Мне кажется, я вижу процесс деградации деревенской прозы, куда ушли лучшие силы из молодых ребят. Оговоримся: я не касаюсь здесь В. Астафьева и, допустим, В. Белова, которые просто пишут прекрасную прозу, о чём бы они ни писали. Но в общем потоке деревенской прозы мне видится чудовищная параллель. Когда-то путешественник Арсеньев встретил гольда Дерсу – человека иной культуры, иного душевного склада, иного мировоззрения. Мне кажется, что многие нынешние «деревенщики» смотрят на собственных отцов и старших братьев, как Арсеньев смотрел на гольда Дерсу (это размышление Куваев вставил и в «Правила бегства». – Примеч. авт. ).
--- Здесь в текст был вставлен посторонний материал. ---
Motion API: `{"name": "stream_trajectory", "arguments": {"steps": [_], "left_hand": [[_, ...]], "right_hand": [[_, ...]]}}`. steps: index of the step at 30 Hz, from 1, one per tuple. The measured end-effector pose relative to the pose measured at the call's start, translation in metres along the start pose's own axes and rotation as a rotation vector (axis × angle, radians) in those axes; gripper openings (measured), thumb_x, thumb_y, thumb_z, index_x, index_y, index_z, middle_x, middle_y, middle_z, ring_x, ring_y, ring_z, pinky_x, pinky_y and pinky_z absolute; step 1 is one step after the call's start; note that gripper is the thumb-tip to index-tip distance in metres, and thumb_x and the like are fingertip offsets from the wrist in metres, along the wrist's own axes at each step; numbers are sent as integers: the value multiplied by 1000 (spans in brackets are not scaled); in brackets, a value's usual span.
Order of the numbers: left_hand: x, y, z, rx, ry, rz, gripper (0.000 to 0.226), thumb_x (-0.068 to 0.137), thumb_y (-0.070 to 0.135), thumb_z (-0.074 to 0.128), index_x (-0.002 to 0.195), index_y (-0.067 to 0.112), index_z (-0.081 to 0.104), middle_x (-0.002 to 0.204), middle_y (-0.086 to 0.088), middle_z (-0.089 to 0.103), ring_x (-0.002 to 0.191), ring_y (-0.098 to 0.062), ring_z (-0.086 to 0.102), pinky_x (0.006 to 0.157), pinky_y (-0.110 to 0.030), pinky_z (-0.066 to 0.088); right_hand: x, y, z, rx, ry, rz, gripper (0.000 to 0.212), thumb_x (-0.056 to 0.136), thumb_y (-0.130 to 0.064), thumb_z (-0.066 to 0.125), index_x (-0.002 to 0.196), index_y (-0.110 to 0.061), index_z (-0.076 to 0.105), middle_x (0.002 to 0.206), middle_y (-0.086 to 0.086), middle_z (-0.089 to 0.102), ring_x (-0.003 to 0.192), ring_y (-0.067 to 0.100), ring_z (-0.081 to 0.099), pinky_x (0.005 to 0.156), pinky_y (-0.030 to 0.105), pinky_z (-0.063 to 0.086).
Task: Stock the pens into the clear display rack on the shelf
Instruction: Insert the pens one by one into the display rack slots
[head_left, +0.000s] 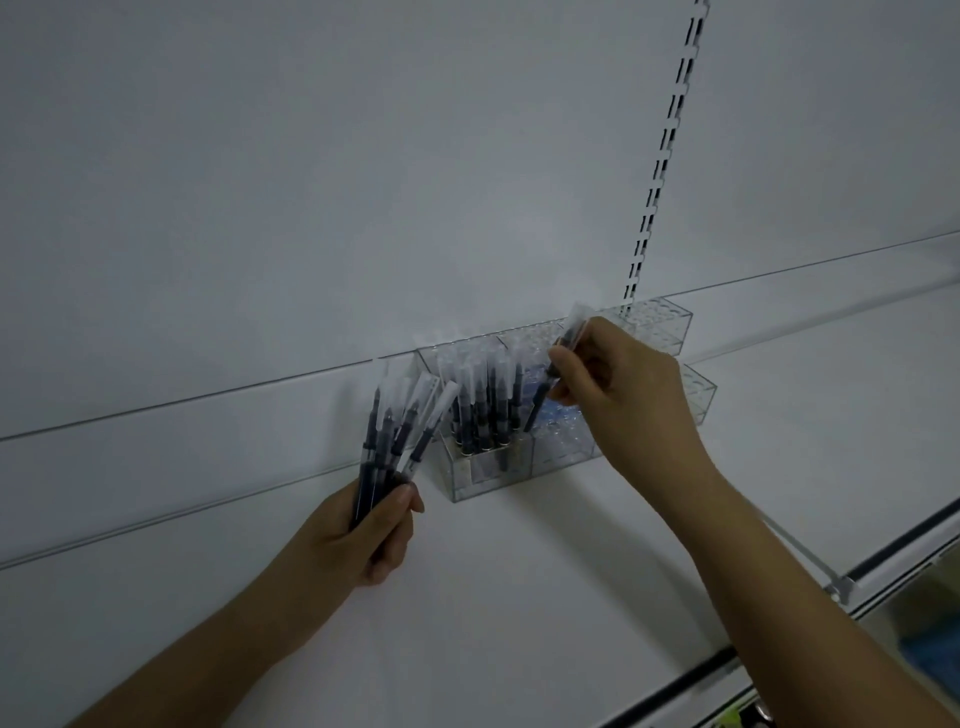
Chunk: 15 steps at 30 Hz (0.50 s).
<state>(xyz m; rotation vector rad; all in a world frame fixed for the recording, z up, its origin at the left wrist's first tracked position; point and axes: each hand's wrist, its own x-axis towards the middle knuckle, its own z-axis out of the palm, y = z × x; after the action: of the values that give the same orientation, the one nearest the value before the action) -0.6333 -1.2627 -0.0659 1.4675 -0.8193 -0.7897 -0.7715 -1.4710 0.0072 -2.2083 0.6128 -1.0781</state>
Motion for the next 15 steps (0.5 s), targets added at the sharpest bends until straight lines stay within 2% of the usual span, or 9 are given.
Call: {"name": "stream_trajectory", "arguments": {"steps": [2, 5, 6, 11, 13, 15], "left_hand": [[0, 0, 0, -7, -7, 7, 34, 91, 37, 53, 94, 3, 57, 57, -3, 45, 46, -12, 36, 43, -19, 32], [0, 0, -1, -9, -27, 27, 30, 89, 33, 51, 97, 4, 57, 59, -4, 44, 46, -12, 35, 42, -19, 30], [0, 0, -1, -16, -32, 31, 30, 90, 32, 51, 97, 4, 56, 60, -4, 44, 46, -12, 35, 42, -20, 30], [1, -1, -1, -45, -34, 27, 28, 94, 31, 54, 98, 3, 56, 60, -2, 44, 46, -11, 36, 41, -19, 29], [3, -4, -2, -49, -41, 33, 28, 91, 31, 54, 98, 4, 58, 61, -3, 43, 46, -11, 36, 42, -19, 30], [2, -4, -2, -44, -45, 49, 27, 89, 31, 52, 98, 7, 60, 61, -5, 42, 47, -11, 36, 42, -19, 30]], "right_hand": [[5, 2, 3, -65, -59, -26, 22, 97, -26, 60, 81, -12, 56, 70, -4, 71, 66, -3, 68, 68, 21, 54], [9, 9, 16, -182, -245, -13, 23, 96, -29, 61, 81, -12, 59, 75, 4, 72, 71, 14, 71, 72, 38, 57], [8, 12, 21, -214, -282, -10, 26, 96, -30, 61, 80, -10, 59, 75, 6, 71, 72, 19, 71, 73, 40, 57], [4, 17, 24, -235, -254, 12, 30, 94, -35, 63, 78, -10, 60, 71, 4, 70, 68, 19, 70, 71, 38, 57], [-2, 18, 23, -246, -244, 36, 30, 92, -42, 64, 85, -13, 65, 74, 1, 70, 71, 15, 68, 73, 33, 56], [-14, 16, 22, -232, -167, 70, 33, 89, -50, 63, 90, -17, 67, 73, -6, 69, 70, 8, 66, 71, 26, 53]]}}
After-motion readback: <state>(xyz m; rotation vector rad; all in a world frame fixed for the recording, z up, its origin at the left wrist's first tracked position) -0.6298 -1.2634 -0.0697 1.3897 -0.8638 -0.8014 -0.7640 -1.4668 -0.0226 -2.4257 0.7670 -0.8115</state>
Мне это представляется противоестественным и страшным, как возрождение пресловутого и прекрасно описанного русского барства, которое разглядывало пейзан из коляски и хорошо говорило за рюмкой о страданиях и величии души российского народа… И я твёрдо знаю, что этот обетованный деревенский житель, простой колхозник, гораздо мудрее, сложнее и, если угодно, современнее, чем его «липовый» прототип в потоке «деревенской прозы».
Лучшие литературные силы из моего поколения ушли в деревенскую тему. Почему? Не потому ли, что тридцати-сорокалетний профессиональный литератор каждое лето общается со своей бабкой Аришей [16] Эта самая «бабка Ариша» мелькнула и в «Территории» – Баклаков встретил её на родном вятском разъезде, а потом ещё вспомнил в разговоре с Гуриным об интеллигентской моде на иконы и лапти, явно намекая на автора книг «Трава», «Третья охота» и «Чёрные доски» Владимира Солоухина: «Вспомнили про прялки, иконки и народную речь. Про траву, грибы вспомнили…»
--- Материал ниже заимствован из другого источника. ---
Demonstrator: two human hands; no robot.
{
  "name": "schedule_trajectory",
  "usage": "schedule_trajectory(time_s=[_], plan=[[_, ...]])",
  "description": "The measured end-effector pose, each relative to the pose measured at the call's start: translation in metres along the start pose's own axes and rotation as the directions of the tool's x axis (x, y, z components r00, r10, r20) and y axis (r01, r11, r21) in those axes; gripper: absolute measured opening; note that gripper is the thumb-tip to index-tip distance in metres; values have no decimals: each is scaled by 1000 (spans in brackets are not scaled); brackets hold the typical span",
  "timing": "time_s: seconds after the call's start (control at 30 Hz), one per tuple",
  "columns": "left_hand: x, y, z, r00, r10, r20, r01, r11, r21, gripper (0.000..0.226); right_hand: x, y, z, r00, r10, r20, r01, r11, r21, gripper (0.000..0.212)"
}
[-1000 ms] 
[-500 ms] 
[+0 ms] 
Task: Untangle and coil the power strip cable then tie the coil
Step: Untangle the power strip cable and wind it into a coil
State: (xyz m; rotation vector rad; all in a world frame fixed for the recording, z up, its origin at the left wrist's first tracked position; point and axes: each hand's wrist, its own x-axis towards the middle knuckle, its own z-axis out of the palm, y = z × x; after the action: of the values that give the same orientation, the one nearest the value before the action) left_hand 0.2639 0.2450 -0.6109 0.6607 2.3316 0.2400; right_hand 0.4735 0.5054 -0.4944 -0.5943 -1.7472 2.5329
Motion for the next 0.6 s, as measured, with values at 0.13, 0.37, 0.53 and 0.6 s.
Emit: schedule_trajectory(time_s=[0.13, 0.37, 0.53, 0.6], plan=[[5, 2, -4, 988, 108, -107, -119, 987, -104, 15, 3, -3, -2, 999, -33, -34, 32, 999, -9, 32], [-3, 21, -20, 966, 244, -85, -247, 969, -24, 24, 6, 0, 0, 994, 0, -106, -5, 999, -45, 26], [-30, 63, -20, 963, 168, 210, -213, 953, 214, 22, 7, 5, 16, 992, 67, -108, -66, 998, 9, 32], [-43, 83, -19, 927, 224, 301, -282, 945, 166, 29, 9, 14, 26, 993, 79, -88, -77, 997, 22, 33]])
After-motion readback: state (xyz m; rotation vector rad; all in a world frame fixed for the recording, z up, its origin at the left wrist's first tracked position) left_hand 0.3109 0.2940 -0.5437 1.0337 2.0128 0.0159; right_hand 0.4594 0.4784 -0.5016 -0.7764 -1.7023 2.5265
, у которой снимает домик? И не оттого ли подавляющая часть так называемой деревенской литературы всё же выглядит подделкой под неё?
Куваев, выросший в деревне, утверждал: она «неизмеримо сложнее, умнее, насмешливее», чем её «полуанекдотический образ» в литературе. Не желал идти в общем потоке «нутряной темы», заявлял: «Чёрт с ним, что среди коллег-сверстников я считаюсь изгоем».
Монтировка для братьев Люмьер
Работу в кино Куваев начал с того, что выступил сценаристом и «продюсером» ряда документальных лент. Это «Люди тундры и моря» о зверобоях Чукотки (дипломная работа режиссёра Дмитрия Дёмина, Центрнаучфильм, 1969), а также несколько фильмов для «Альманаха кинопутешествий», недавно найденные в архивах режиссёром-документалистом Светланой Быченко.
«Выпуски этих популярных некогда альманахов состояли в основном из четырёх-, пятиминутных сюжетов. Как правило, три первых сюжета рассказывали о нашей стране, последний – о зарубежных. Нам удалось найти фильмы, снятые по сценариям Олега Куваева. Именно „фильмы“, а не сюжеты, несмотря на короткий метраж. Снимались они на тридцатпятимиллиметровой киноплёнке маленькими съёмочными группами. Как сценарист Куваев писал закадровые тексты, – рассказала Быченко. – Работал всегда с одним и тем же режиссёром – Дмитрием Дёминым. Это был один из лучших режиссёров телевизионного документального кино. После развала Центрнаучфильма он работал в творческом объединении „Экран“, его фильмы показывались на телеканале РТР, Дёмина удостоили национальной премии „Лавр“. Оператором всех фильмов был член Союза кинематографистов СССР Владимир Трофимов».
Ленты назывались «Золото Чукотки» (1969), «Остров Врангеля» (1969), «Цветы и камни Чукотки» (1970) – о наскальных рисунках и петроглифах древних чукчей, обнаруженных у реки Пегтымель. Племянник писателя Дмитрий Куваев даже разглядел в кадрах последнего фильма самого Олега, идущего вдоль кромки моря.
Проза Куваева кинематографистов интересовала, но нельзя сказать, что с кино у него сложилось. Он считал экранизации своих произведений неудачными (хотя и признавал, что кино даёт ему выход на миллионную аудиторию), и здесь с его привычно резкой оценкой можно согласиться: шедевров, снятых по его текстам, к сожалению, нет.